What you have to do: In the material below, find all lines with the string "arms" and copy them.

Given data:
------
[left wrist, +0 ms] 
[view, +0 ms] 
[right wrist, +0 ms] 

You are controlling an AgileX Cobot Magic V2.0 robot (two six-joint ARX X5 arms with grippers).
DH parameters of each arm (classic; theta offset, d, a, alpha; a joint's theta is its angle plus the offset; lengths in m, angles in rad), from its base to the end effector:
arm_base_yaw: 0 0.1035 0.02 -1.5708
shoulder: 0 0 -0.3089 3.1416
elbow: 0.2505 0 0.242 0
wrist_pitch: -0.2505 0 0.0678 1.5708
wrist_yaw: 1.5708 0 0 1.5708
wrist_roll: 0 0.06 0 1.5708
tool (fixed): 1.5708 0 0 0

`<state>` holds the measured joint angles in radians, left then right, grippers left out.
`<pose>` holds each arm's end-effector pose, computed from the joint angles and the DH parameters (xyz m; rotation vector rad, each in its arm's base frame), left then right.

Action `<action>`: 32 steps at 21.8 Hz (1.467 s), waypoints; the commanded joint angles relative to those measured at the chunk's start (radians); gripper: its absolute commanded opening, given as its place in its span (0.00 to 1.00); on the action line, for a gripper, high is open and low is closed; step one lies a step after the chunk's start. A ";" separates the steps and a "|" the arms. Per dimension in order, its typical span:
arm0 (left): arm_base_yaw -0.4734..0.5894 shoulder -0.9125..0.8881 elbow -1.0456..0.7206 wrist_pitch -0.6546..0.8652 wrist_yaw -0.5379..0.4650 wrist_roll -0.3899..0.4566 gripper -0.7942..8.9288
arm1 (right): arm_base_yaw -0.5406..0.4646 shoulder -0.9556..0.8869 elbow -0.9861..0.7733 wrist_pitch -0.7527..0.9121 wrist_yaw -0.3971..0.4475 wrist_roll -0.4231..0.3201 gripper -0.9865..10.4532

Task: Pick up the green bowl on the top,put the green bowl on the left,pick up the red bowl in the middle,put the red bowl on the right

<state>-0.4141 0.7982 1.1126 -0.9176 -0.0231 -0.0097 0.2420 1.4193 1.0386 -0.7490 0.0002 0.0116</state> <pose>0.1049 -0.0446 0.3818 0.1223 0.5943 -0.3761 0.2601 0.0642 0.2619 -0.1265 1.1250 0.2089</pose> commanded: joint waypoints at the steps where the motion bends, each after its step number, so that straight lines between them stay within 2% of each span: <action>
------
Finished task:
You are controlling an AgileX Cobot Magic V2.0 robot (two six-joint ARX X5 arms with grippers).
Action `<action>`: 32 steps at 21.8 Hz (1.467 s), waypoints; the commanded joint angles relative to those measured at the chunk's start (radians); gripper: its absolute commanded opening, given as its place in its span (0.00 to 1.00); on the action line, for a gripper, high is open and low is closed; step one lies a step after the chunk's start. A ";" separates the steps and a "|" the arms. Per dimension in order, its typical span:

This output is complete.